David A. Geller, MD
Photo: David Geller

Interests/specialties:

Resources:

Elected 2008
Dr. Geller is the Richard L. Simmons Professor of Surgery at the University of Pittsburgh School of Medicine, and Co-Director of the UPMC Liver Cancer Center. As a liver transplant and hepatobiliary surgeon, his clinical practice centers on the evaluation and management of patients with liver cancers.
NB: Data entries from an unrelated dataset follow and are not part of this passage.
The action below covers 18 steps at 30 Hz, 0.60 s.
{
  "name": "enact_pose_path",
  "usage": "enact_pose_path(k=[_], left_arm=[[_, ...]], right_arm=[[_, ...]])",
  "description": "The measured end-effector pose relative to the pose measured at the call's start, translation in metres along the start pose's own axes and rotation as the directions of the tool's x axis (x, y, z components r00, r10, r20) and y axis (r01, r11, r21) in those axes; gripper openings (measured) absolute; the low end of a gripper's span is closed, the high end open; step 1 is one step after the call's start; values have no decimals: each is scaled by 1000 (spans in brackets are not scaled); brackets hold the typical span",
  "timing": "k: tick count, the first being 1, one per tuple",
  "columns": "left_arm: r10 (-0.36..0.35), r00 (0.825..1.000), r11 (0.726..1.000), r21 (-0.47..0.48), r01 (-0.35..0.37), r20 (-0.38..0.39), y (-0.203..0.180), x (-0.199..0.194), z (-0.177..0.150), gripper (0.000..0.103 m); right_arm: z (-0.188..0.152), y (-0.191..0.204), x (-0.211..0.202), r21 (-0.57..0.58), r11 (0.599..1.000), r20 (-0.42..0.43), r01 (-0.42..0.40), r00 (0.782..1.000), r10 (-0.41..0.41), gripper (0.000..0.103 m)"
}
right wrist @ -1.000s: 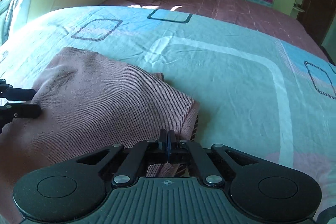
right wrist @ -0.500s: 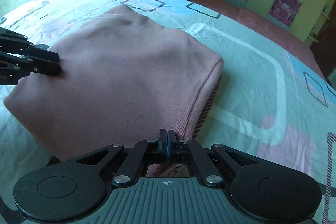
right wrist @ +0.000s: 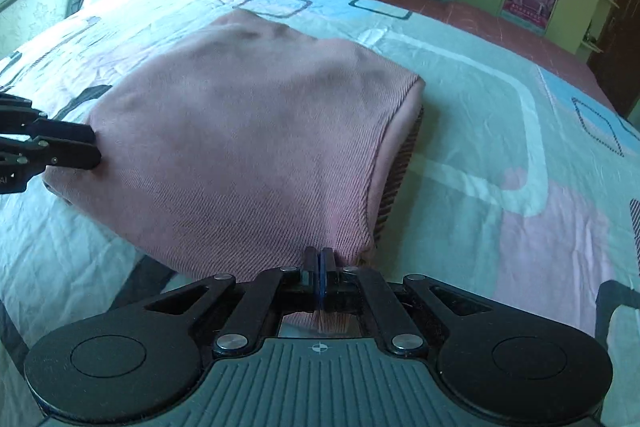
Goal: Fold small clothes
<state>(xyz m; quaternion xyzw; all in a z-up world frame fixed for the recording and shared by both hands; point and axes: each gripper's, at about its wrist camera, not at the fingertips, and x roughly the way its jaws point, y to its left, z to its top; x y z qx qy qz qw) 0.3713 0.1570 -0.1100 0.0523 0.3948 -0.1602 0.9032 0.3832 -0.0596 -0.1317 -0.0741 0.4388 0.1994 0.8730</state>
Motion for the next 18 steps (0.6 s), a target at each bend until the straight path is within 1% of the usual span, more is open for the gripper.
enact_pose_path(k=[6,9,12,13,14,15,16,17,18], left_arm=[[59,998,998,-21,-58,12,-10,-8,-6,18],[75,997,997,-35,-74,16,-16,-17,-11,18],[96,995,994,-52,-94,24,-22,-27,-18,17],[103,994,993,-59,-101,30,-25,-31,-20,19],[109,993,992,-67,-106,40,-28,-36,-21,23],[117,992,991,-77,-112,57,-31,-42,-23,41],[142,986,987,-92,-135,81,-36,-49,-25,81],[185,976,979,-109,-173,112,-41,-57,-27,102],[220,963,972,-120,-203,158,-45,-65,-30,101]], right_arm=[[-4,-4,-11,43,999,17,-21,1000,20,0],[-10,-7,-29,84,996,48,-42,998,38,0],[-18,-9,-47,98,994,66,-44,997,38,0],[-21,-9,-53,106,993,71,-45,997,38,0],[-24,-10,-59,115,992,78,-46,996,37,0],[-27,-9,-65,123,991,85,-47,996,37,0],[-30,-9,-70,131,990,91,-44,995,32,0],[-34,-8,-76,141,990,97,-31,995,17,8],[-37,-7,-80,149,989,100,-12,995,-3,65]])
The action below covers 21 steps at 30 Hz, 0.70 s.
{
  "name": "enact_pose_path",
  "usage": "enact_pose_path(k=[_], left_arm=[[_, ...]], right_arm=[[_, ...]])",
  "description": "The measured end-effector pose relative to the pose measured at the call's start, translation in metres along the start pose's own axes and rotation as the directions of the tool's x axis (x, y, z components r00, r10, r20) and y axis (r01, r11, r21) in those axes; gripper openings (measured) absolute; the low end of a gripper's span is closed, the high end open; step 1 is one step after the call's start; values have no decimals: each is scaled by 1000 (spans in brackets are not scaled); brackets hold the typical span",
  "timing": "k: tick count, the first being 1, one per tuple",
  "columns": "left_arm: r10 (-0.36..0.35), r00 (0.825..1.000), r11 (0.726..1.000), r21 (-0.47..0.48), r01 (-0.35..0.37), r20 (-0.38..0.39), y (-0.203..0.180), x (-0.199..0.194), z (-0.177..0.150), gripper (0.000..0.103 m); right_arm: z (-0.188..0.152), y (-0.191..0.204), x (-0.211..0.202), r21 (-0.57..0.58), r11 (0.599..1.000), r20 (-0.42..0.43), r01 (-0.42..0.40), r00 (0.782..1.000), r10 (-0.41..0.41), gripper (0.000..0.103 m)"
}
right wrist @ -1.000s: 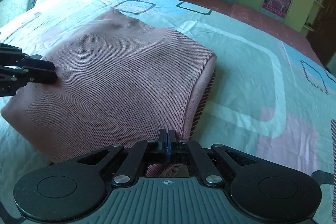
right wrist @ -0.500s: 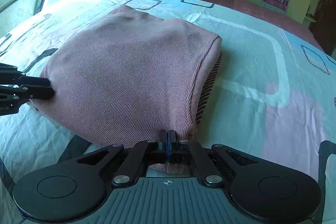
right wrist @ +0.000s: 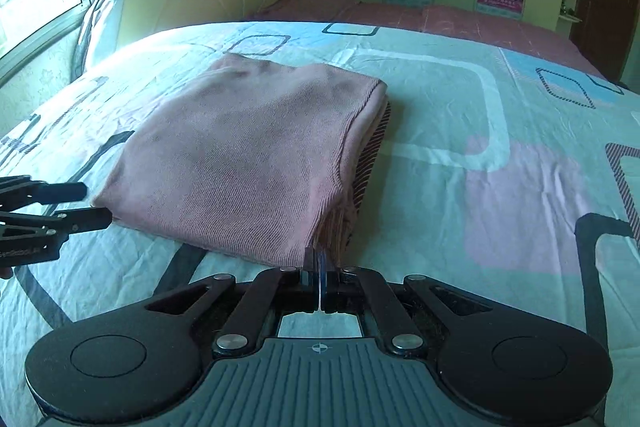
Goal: Fold small clothes
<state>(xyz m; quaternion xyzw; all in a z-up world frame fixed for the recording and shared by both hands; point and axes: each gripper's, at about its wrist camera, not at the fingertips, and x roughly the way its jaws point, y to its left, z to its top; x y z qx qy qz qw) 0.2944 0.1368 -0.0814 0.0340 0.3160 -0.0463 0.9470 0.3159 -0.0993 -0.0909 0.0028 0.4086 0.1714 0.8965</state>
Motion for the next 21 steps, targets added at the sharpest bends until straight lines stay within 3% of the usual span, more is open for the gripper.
enact_pose_path(k=[1,2,8,13,21], left_arm=[[3,1000,1000,2,-3,13,-2,-5,-1,102],[-5,1000,1000,3,5,9,-5,-9,0,102],[18,1000,1000,11,-18,10,-20,-40,-6,102],[25,1000,1000,0,-25,15,-33,-72,-10,102],[2,995,999,-39,2,99,-60,-148,-11,102]], right_arm=[[-5,0,-7,4,1000,24,25,999,-25,100],[-10,1,-11,-8,999,65,35,997,-34,103],[-34,7,-30,2,999,55,53,997,-53,103],[-50,14,-73,49,997,107,64,992,-69,103],[-73,35,-156,66,995,212,71,974,-83,103]])
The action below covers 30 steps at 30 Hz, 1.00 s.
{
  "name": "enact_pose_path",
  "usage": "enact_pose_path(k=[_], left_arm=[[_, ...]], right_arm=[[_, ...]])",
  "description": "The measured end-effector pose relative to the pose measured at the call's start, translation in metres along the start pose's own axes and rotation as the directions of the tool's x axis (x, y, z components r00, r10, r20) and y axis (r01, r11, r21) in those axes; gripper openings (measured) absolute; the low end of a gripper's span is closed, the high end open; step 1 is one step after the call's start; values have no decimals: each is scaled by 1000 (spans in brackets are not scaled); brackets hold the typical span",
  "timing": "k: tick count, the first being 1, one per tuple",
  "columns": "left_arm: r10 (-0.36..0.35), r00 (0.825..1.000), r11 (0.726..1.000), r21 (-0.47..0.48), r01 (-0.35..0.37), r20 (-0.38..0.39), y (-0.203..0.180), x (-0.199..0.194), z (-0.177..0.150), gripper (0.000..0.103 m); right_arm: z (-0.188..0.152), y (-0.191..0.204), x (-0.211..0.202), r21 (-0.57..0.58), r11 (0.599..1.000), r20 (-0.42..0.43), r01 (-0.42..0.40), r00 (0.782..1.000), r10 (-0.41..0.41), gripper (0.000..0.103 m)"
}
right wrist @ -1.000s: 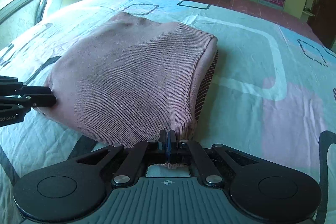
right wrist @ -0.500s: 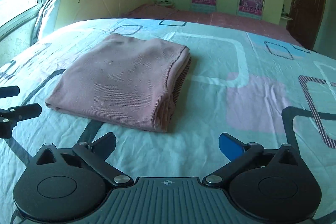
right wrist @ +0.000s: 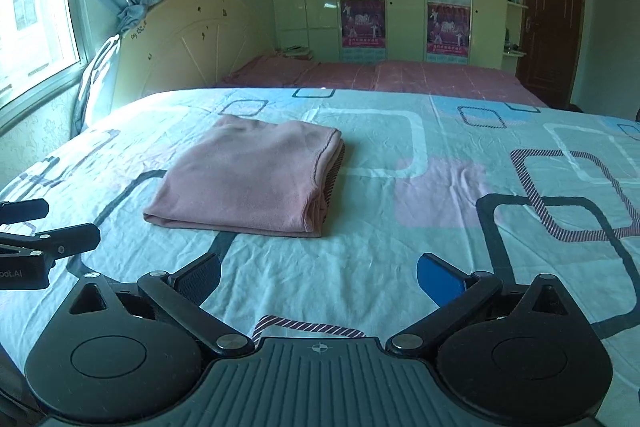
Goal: Fold small clothes
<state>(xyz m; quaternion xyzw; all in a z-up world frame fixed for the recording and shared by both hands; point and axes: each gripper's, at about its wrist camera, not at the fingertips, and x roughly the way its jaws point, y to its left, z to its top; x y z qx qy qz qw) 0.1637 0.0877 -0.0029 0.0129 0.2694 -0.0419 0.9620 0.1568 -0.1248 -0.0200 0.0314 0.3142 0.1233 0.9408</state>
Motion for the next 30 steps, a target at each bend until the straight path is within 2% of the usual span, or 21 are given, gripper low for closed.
enact_pose_path(k=[4,11,30], left_arm=[[12,999,1000,-6,-12,33,-15,-29,-2,102],[15,997,1000,11,-16,72,-33,-56,-9,102],[33,993,999,24,-36,110,-48,-64,-5,102]], right_arm=[[-10,3,-33,3,1000,17,15,1000,-15,103],[-20,-1,-60,-16,1000,33,7,999,-7,103],[-12,-18,-75,-21,1000,73,4,997,-3,103]])
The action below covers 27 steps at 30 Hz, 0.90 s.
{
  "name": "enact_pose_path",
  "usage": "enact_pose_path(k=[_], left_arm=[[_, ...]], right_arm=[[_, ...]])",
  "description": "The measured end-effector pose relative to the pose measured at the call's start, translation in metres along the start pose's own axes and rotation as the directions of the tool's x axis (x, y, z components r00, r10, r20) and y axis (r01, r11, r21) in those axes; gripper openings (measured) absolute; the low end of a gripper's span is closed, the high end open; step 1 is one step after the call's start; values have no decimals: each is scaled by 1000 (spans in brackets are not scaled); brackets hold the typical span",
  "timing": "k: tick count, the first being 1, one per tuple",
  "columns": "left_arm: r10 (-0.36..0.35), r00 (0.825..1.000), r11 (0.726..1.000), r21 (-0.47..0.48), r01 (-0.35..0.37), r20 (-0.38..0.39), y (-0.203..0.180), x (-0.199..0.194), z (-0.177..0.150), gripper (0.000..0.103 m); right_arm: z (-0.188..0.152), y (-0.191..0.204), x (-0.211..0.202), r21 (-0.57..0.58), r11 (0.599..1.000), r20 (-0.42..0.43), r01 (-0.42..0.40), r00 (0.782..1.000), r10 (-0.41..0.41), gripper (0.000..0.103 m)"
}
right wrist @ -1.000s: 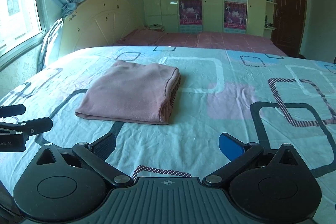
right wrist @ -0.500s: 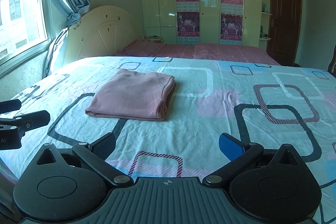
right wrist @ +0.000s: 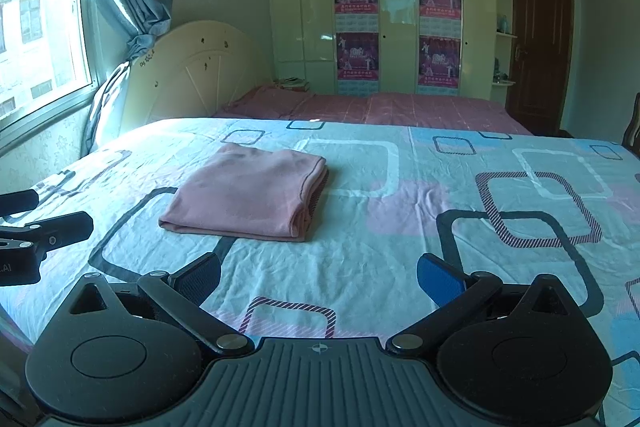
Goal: Fold small clothes
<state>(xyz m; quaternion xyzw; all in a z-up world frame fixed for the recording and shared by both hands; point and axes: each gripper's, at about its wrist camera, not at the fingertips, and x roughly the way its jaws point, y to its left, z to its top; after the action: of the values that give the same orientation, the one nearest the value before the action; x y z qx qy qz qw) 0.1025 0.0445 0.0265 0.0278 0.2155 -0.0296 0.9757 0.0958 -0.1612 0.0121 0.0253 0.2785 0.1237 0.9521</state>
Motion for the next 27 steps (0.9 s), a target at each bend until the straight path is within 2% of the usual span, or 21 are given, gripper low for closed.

His research interests focus on transcriptional regulation of the human iNOS gene, as well as molecular mechanisms of hepatic I/R injury. His team cloned the human iNOS gene, and has spent the past decade studying the transcriptional factors that regulate human iNOS gene expression in response to inflammatory cytokines. His group identified NF-kB repressing factor (NRF) as a negative transcription factor that constitutively silences the human iNOS gene by binding to an upstream cis-acting NRE response element. Recently, his group also showed that the human iNOS gene is a target of Wnt/B-catenin signaling pathway in human cancer cells. The significance is the novel mechanism where B-catenin may contribute to cancer by inducing iNOS expression and NO production. In related translational research, his laboratory is also studying the role of L-arginine, NO, and iNOS in liver ischemia/reperfusion injury. They have shown that blockade of the L-arginine/NOS pathway worsens liver damage during liver transplant preservation injury. They noted that liver transplant recipients are profoundly arginine-deficient due to hepatocellular arginase release and are currently pursuing novel strategies to inhibit arginase activity to augment arginine and NO to ameliorate liver ischemia/reperfusion injury.